Lewis told what he remembered of it, offering condolences from a bed in the English hospital. His head was bandaged like a mummy from the films. “You’re the son,” the mummy observed. “She said you were planning on university, to be a solicitor.” He had only known her a short while. Didn’t feel entitled, really, to say anything at a funeral. Diego, with usual generosity, paid for the casket and a special mass despite his atheism. And despite Mother’s. The mistake passed unnoticed among the few friends gathered, none of whom had known her in life. Just the one son, bearing up the weight of his own bones and damp unmanly grief. What a raging, salted wound, that sad little passage, what arrogance the world holds against women like Salomé. So many salons she has entered on the arm of a beau, always ready to charm the necessary bureaucrats of this world. Yet in the end, not one proved willing to escort her out of it.
How could a life of such large hopes be so small in the end? Her last apartment: one room above a lace-and-girdle shop. One trunk of frocks and phonograph records, donated to a coworker. Every casa chica was smaller than the one before. Were the beaux less generous over time? Her assets less marketable? If she had lived to be old, would she have resided in a teacup, to be sipped at intervals beneath some gray moustache?
At least she made the papers, departing as she did.

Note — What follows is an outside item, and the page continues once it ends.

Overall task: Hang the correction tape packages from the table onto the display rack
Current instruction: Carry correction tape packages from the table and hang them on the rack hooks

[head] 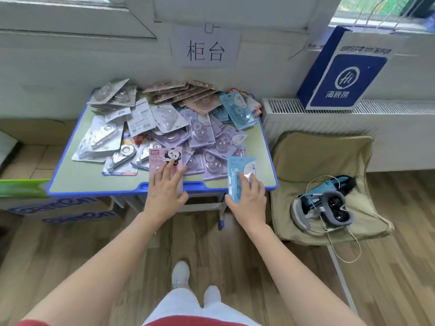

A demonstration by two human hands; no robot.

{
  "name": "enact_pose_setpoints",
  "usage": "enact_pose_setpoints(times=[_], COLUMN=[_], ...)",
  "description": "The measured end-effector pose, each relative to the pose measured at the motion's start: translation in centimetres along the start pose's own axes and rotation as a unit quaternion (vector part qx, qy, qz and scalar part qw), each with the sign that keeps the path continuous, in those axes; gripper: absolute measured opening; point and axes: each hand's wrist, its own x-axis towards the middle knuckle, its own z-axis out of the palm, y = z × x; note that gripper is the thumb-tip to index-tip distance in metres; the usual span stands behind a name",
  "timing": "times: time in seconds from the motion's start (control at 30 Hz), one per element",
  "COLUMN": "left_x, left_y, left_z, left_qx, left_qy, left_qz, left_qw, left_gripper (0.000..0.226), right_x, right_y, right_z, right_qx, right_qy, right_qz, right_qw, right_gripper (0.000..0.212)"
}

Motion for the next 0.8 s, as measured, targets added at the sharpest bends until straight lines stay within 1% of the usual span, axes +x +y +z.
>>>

A small note in the big News Extra about a daredevil flyer called Howard Hughes: “Among the press mobs, a foreign correspondent was injured and female acquaintance killed in a collision while speeding to the site on the Viaducto Alemán.” Her mark on history: the female acquaintance.
26 April
Lev couldn’t attend the mass of course, for safety, but continues to say he was sorry for that. His whole body winced the morning of the news. He and Natalya are raw at every edge since Lyova’s murder in February. In a Paris hospital, where in heaven’s name any person should be safe. They have no children left now, only the grandchild Seva from the eldest daughter. Lev’s supporters are falling to a pogrom, everyone in the Vorkuta labor camp executed on the same day. And yet the United States claims Stalin as an ally, still. They have offered to help extradite Lev, for the purpose of execution.